Your assignment =>
Report the count of lines in the listing below that include the string "things", with no other text.

Provided data below:

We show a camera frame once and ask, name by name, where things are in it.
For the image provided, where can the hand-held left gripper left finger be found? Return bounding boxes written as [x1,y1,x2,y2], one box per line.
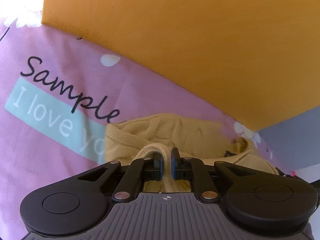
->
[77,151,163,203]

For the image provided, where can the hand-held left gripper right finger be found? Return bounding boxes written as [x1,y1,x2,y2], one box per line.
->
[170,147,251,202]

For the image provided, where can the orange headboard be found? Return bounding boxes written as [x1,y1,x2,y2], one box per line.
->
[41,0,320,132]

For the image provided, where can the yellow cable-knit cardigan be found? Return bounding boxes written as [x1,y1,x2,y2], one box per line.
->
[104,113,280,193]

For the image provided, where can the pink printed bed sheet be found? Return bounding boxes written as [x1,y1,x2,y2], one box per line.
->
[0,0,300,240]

End of Provided data.
Provided data below:

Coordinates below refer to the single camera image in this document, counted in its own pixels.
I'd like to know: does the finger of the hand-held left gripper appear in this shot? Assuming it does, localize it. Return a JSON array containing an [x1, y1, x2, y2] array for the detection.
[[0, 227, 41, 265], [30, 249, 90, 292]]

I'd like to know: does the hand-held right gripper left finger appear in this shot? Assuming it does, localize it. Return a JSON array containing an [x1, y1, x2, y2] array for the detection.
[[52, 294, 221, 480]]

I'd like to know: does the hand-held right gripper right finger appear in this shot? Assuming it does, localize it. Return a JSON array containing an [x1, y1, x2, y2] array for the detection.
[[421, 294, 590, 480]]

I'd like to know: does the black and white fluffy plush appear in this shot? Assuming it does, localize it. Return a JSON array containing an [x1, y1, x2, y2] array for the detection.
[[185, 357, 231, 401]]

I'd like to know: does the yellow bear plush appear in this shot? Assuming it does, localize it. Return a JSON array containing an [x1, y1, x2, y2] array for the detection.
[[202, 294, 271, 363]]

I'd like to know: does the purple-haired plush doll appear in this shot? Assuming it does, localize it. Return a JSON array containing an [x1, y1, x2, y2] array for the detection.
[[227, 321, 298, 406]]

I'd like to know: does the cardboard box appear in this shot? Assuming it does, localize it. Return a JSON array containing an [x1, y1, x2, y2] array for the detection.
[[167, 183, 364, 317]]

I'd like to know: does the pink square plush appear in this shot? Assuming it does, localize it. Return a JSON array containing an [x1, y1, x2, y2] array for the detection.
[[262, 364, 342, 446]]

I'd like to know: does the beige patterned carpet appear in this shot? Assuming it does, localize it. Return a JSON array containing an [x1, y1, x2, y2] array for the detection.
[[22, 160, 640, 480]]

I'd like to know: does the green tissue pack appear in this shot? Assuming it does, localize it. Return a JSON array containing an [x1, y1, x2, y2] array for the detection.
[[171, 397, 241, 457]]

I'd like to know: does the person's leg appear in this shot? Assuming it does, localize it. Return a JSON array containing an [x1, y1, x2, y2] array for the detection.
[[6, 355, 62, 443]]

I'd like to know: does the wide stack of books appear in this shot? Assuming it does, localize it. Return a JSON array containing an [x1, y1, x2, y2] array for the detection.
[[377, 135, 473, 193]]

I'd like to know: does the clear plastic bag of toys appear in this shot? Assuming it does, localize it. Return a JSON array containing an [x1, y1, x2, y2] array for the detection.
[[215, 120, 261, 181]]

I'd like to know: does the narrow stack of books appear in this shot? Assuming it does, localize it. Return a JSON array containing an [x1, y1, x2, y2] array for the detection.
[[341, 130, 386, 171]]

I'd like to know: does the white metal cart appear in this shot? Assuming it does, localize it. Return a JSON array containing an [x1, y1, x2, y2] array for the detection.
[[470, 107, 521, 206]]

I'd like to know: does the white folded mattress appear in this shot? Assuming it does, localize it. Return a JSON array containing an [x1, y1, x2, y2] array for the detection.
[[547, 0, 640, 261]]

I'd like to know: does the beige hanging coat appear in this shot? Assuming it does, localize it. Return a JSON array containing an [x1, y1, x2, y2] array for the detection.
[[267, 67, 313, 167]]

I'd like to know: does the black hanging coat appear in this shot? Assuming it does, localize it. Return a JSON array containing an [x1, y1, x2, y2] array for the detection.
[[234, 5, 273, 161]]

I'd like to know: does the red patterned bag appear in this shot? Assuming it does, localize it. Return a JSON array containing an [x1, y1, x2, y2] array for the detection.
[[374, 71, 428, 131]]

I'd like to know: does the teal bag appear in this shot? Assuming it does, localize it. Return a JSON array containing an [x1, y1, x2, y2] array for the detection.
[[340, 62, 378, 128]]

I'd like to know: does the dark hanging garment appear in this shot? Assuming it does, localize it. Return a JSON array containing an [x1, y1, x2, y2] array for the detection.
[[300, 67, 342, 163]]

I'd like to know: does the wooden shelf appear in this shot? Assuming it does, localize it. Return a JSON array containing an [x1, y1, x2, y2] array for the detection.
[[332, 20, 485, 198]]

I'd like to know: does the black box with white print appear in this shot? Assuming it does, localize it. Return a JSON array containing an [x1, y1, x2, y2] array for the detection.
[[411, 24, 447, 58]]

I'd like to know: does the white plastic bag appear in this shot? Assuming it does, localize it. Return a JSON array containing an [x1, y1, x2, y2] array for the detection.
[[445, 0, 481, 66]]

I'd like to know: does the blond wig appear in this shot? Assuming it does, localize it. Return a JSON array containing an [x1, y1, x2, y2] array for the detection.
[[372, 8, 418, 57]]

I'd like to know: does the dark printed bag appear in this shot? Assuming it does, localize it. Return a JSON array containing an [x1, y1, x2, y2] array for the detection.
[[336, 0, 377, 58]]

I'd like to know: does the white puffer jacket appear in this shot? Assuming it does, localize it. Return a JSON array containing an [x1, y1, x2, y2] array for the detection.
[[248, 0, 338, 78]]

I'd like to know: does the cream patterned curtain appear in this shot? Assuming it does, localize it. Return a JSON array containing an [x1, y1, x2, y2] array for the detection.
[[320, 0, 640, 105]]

End of Provided data.
Provided data below:

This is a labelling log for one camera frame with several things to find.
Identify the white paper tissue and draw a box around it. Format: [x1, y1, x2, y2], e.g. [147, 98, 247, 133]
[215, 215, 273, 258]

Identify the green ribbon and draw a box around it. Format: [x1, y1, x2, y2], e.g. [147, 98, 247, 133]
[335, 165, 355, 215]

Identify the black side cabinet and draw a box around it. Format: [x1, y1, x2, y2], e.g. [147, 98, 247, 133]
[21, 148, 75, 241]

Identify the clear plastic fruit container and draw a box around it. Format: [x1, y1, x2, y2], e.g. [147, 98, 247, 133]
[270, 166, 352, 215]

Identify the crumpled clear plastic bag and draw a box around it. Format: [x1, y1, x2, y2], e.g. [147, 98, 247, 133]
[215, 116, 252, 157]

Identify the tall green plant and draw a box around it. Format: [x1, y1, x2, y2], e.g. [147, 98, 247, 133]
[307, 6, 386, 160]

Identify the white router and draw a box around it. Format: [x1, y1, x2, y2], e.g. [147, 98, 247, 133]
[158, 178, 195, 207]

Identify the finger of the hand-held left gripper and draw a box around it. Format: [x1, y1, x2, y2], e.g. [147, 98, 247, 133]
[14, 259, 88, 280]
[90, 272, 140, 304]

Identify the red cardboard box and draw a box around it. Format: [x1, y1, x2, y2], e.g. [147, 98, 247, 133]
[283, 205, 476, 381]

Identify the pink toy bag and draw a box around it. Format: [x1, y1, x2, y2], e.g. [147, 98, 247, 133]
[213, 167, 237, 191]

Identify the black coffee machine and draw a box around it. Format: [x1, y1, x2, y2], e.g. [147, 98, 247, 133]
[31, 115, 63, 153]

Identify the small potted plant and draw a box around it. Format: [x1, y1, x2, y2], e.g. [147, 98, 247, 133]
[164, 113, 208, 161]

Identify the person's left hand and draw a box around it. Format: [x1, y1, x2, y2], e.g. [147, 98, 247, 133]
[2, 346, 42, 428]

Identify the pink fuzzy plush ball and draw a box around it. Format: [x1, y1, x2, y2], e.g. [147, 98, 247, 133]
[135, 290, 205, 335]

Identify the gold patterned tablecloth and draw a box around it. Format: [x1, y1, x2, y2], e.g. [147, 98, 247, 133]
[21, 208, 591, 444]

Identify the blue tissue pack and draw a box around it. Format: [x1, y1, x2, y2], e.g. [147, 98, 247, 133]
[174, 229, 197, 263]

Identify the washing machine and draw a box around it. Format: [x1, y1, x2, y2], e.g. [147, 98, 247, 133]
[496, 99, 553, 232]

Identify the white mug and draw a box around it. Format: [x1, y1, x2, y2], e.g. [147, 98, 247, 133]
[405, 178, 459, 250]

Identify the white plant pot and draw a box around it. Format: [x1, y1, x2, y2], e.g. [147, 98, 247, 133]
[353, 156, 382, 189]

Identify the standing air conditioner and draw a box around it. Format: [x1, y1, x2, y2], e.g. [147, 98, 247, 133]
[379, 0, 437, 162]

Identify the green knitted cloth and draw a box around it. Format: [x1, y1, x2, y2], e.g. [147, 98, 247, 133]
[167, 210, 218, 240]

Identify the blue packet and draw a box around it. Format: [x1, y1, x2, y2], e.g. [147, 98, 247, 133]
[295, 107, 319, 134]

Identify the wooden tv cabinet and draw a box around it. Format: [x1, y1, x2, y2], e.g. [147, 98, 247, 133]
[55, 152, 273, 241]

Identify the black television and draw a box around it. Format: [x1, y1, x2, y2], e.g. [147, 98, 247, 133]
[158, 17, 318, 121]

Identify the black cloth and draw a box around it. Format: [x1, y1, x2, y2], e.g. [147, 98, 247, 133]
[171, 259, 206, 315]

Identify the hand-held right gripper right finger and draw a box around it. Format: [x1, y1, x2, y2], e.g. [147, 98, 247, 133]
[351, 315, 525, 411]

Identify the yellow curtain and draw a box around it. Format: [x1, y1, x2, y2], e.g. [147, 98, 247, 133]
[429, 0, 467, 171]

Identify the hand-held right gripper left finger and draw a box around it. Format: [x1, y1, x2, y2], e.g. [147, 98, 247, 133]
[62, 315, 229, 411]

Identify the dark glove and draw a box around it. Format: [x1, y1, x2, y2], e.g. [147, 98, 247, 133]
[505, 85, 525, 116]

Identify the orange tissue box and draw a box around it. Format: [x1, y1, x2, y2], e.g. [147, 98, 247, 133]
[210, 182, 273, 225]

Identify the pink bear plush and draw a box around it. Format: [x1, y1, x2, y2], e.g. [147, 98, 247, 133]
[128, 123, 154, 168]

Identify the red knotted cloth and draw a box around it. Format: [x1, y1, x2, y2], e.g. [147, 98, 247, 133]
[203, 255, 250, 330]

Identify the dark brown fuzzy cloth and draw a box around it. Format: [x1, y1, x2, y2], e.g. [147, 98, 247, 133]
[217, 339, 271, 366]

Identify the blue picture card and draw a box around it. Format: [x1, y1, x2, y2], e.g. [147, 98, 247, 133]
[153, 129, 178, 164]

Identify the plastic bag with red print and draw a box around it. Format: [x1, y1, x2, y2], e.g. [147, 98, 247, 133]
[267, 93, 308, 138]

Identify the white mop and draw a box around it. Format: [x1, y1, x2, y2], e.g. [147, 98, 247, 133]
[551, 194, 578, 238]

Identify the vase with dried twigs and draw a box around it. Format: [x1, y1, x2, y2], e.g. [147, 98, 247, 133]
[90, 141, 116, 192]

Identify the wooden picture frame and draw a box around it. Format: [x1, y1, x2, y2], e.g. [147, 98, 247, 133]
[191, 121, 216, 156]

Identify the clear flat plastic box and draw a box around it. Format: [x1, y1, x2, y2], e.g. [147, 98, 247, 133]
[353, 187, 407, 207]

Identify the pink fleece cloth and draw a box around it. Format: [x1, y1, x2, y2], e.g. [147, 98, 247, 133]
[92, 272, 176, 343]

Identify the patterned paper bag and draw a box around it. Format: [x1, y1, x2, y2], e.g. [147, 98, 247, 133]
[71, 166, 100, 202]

End of Provided data.

Finished exercise =>
2